> [Aim of the task] Leaving out all pictures, copy the lines below exactly, from the line with "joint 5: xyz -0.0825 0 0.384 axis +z" to the last line, both ends included.
──────── Record set
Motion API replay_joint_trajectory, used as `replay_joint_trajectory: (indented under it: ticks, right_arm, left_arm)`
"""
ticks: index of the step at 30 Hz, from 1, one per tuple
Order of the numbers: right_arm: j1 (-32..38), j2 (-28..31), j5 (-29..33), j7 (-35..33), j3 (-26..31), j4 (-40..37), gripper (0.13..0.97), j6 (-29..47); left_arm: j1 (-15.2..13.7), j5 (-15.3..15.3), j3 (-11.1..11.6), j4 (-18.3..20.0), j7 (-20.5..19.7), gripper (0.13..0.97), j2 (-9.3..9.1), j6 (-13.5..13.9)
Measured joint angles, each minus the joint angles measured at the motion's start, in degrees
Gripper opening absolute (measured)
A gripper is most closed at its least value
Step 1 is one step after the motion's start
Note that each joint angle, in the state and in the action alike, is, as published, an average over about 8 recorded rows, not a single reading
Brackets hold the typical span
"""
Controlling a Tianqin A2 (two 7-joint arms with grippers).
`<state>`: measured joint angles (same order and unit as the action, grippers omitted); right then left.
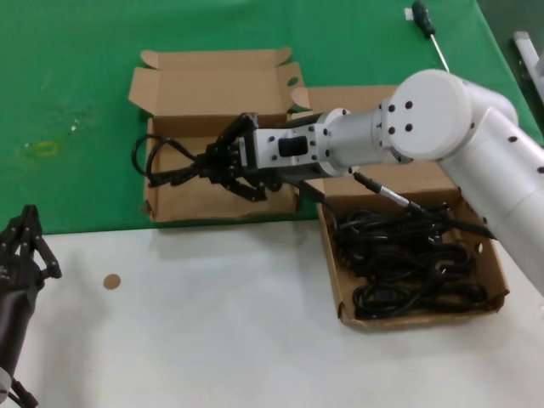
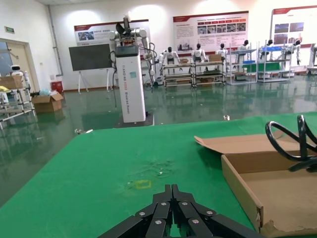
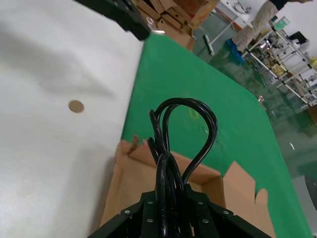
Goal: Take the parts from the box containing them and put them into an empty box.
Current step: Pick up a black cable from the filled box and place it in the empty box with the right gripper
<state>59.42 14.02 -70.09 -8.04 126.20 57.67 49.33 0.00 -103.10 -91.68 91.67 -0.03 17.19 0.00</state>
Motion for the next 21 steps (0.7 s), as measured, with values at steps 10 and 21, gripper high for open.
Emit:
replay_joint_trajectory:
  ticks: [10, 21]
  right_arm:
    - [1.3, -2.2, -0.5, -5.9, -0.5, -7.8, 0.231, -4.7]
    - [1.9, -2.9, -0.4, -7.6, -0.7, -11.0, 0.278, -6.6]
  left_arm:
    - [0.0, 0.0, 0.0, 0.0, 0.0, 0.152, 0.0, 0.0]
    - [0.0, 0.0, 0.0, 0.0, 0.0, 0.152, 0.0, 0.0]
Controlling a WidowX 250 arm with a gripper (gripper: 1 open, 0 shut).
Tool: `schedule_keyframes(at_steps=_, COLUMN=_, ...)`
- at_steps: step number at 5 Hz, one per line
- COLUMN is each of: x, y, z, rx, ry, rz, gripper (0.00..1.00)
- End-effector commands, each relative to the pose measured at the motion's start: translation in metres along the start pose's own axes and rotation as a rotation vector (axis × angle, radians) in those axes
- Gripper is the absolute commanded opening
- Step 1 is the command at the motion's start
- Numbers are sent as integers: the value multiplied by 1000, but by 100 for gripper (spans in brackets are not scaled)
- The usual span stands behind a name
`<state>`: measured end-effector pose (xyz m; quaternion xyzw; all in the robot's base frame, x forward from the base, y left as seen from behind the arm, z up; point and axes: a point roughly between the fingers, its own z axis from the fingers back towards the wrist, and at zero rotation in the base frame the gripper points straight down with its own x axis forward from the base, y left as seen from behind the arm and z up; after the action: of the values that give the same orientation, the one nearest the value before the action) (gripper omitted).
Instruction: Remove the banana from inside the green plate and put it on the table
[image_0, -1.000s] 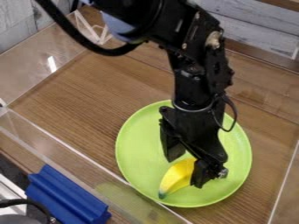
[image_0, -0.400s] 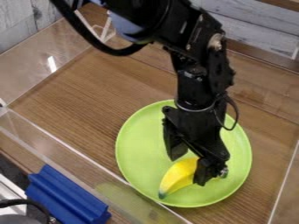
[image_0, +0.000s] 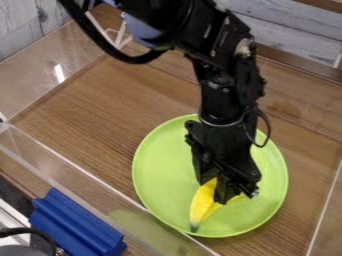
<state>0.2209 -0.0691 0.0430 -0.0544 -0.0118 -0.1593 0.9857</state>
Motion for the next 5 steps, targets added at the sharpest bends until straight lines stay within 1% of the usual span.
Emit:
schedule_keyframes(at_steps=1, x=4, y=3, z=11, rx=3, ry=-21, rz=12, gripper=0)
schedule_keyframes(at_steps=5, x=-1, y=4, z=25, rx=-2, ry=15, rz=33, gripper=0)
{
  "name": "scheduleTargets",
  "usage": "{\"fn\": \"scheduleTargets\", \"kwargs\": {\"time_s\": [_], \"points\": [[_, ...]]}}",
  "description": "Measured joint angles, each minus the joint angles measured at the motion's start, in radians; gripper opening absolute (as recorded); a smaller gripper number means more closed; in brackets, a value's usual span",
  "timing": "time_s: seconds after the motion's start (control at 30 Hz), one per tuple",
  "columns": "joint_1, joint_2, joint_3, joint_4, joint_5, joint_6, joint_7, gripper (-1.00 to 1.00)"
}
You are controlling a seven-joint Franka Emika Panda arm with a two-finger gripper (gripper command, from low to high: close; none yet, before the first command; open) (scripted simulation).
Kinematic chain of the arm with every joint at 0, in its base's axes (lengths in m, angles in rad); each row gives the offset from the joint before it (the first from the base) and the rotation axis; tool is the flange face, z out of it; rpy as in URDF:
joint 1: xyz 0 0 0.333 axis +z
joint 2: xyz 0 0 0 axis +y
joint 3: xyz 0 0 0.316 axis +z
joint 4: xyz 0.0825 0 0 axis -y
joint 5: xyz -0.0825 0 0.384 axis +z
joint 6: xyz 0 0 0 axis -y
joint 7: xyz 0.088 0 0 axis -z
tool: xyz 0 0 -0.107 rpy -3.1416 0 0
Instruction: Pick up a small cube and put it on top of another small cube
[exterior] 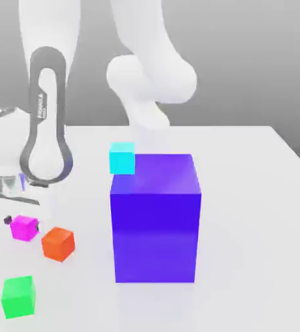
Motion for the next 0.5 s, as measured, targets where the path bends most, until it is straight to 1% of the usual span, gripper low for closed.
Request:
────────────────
> [Answer to this problem]
joint 5: xyz -0.0825 0 0.384 axis +z
joint 6: xyz 0 0 0 axis -y
joint 7: xyz 0.088 0 0 axis -z
tool: xyz 0 0 -0.107 rpy -3.1416 0 0
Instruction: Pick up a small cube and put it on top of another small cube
[exterior] 
Motion for the next 0.5 s, as measured, targets where the path bends most, until it is straight to 1% of the usual span, gripper low for closed.
Request:

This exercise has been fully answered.